My grandfather was proud of his children and grandchildren. His life had been full of hardships and few opportunities that it pleased him so much that his children and grandchildren were blessed in more ways than one. He grew up in a small village called Lewoh, in West Central Cameroon in Africa. To provide for his four kids and wife, he grew cocoa and coffee in a small piece of land beside a two bedroom mud hut he called home. While struggling to deal with the emerging cultural and political effects of a new post colonial order, he realized education was very necessary for his children. There were many challenges he faced being an illiterate trying to navigate a system whose establishments required knowledge of French and the Queen’s language.
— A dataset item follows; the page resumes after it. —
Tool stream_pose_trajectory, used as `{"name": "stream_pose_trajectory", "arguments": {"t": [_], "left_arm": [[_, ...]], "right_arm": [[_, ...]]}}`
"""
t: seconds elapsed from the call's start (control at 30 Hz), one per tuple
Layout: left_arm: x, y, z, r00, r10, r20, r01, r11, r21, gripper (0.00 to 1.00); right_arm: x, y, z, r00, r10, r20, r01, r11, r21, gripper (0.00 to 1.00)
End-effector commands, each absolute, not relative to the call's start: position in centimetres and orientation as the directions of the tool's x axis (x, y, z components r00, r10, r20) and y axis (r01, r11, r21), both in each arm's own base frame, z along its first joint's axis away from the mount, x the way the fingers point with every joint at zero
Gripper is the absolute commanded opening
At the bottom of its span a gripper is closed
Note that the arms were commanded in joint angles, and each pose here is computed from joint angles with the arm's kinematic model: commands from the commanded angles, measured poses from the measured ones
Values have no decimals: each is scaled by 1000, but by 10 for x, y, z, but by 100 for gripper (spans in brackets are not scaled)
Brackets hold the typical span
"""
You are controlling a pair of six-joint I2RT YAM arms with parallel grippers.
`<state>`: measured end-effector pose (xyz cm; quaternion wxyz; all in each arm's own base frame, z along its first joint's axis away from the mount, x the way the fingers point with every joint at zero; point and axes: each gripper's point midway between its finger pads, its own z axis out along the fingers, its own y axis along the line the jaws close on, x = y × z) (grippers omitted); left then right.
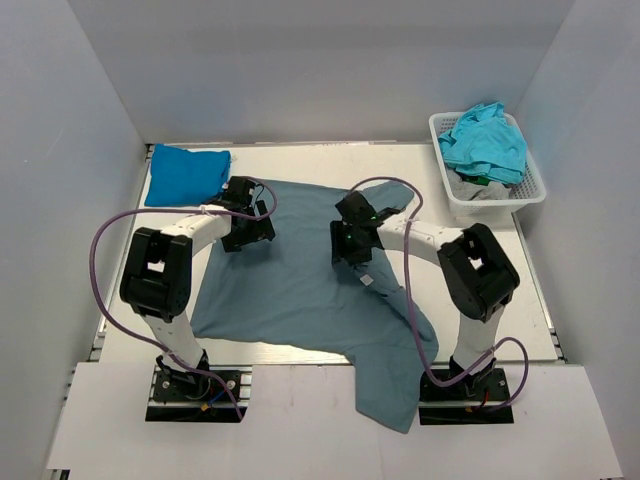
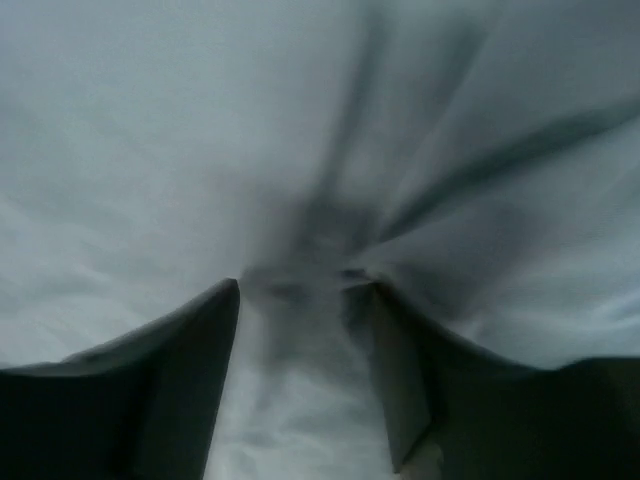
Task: Fold and stack the t-shirts
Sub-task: Flatten out the tshirt
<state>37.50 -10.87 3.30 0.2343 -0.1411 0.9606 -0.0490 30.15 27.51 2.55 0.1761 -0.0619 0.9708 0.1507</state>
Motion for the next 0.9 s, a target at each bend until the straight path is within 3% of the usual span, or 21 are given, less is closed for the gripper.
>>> {"name": "stream_pose_trajectory", "arguments": {"t": [0.0,0.1,0.23,0.33,0.53,0.87], "left_arm": [[382,-106,40,-835,-304,-459,-259,953,-159,99],[383,-110,37,-841,-303,-448,-251,952,-173,99],[382,-109,33,-845,-302,-440,-253,953,-168,99],[381,-109,29,-849,-301,-434,-255,953,-163,99],[382,-105,26,-850,-308,-427,-265,951,-158,99],[379,-101,22,-854,-306,-421,-275,952,-133,99]], "right_arm": [[314,272,54,-890,-74,-450,-175,967,187,66],[317,273,79,-859,-72,-508,-197,961,196,86],[310,272,102,-841,-71,-536,-236,940,247,86],[307,259,105,-825,-121,-552,-266,945,191,89],[309,234,88,-826,-188,-532,-287,952,108,90],[314,245,55,-818,-282,-502,-426,883,197,86]]}}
He worked hard to send his children to boarding schools established by catholic and Presbyterian missionaries. Even though he chided his grandchildren for taking many things for granted such as having running water, light at the flip of switch instead of an oil lamp, a comfortable bed instead of floor mat, he was none the less happy that such was not part of our reality. When we had our summer vacations in the village, he would gather us round the fireside in the smoke kitchen every evening, and as we roasted corn, he would tell of stories of the early German encounters with the village. He would tell us about his father fighting the Germans and the beheading of a famous general who dared to underestimate the resistance mounted by the Chief of a nearby village called Fontem. We would be so captured by the stories that sometimes our fresh corn turned into coal under the heat of the fire. Ahhhhhh, the good times!!!
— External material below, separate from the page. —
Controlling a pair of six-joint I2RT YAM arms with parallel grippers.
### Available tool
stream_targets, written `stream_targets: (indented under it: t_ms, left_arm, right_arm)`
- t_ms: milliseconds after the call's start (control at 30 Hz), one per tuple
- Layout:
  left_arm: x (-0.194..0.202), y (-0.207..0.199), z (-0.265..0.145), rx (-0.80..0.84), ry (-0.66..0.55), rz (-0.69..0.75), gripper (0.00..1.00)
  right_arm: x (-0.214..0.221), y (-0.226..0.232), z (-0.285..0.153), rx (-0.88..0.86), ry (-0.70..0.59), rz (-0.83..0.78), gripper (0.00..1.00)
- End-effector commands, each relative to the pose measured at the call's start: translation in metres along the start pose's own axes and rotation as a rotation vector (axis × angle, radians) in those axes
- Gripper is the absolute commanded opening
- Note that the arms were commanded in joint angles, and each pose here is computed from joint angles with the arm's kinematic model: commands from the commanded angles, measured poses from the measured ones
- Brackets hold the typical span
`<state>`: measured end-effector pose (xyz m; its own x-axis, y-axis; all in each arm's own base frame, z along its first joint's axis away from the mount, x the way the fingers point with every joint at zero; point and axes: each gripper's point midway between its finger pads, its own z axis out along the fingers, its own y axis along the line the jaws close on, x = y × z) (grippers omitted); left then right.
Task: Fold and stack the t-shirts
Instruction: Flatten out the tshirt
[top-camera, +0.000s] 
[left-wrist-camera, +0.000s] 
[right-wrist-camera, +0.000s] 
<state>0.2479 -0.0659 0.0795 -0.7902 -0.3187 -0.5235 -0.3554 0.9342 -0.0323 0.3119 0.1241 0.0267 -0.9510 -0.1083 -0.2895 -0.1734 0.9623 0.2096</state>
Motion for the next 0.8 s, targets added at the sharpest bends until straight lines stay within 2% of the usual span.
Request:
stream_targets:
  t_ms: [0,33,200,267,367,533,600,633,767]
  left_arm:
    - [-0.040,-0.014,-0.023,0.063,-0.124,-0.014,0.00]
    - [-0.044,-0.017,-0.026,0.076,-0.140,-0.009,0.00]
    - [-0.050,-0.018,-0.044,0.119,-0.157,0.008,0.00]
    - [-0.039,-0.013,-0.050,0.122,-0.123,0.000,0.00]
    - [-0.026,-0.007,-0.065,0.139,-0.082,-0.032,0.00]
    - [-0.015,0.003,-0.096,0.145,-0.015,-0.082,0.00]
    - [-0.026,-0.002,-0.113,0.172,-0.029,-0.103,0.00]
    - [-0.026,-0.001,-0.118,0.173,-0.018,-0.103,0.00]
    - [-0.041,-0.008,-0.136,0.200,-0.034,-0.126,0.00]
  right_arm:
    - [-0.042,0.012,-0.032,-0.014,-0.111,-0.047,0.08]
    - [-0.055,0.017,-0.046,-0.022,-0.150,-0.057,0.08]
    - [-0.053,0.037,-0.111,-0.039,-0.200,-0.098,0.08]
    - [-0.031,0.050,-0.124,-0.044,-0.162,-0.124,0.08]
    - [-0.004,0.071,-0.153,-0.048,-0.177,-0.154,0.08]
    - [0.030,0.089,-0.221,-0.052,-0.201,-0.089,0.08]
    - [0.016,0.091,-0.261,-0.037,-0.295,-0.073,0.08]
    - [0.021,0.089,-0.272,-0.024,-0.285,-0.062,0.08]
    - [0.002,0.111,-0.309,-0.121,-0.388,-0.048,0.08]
The saddest part about knowing grandpa, and being around him, was to watch his health slowly deteriorate and his memory eroded. In less than no time, a mysterious disease rendered him almost functionally dependent. He grew faint and weak each passing day and then became bed ridden. I started longing for the days when his laugh would overwhelm everybody in the room, when he could lift me up high in the air and place me on his shoulders, when he would give us advice on life etc. Every time I saw him lying on his sick bed, I would sit beside him and place my little head on his chest, hoping by some magic everything would return to the way it used to be.

When he left us that fateful day in August of 1998, I had never lost anyone so dear to me. I cried my first heart torn tears for him and attended my first funeral ever. For the first time, I knew what it meant to lose someone so dear to the heart. I will always miss him!! In loving memory of Talieh Achheanyi, for all the love you gave your children and grandchildren.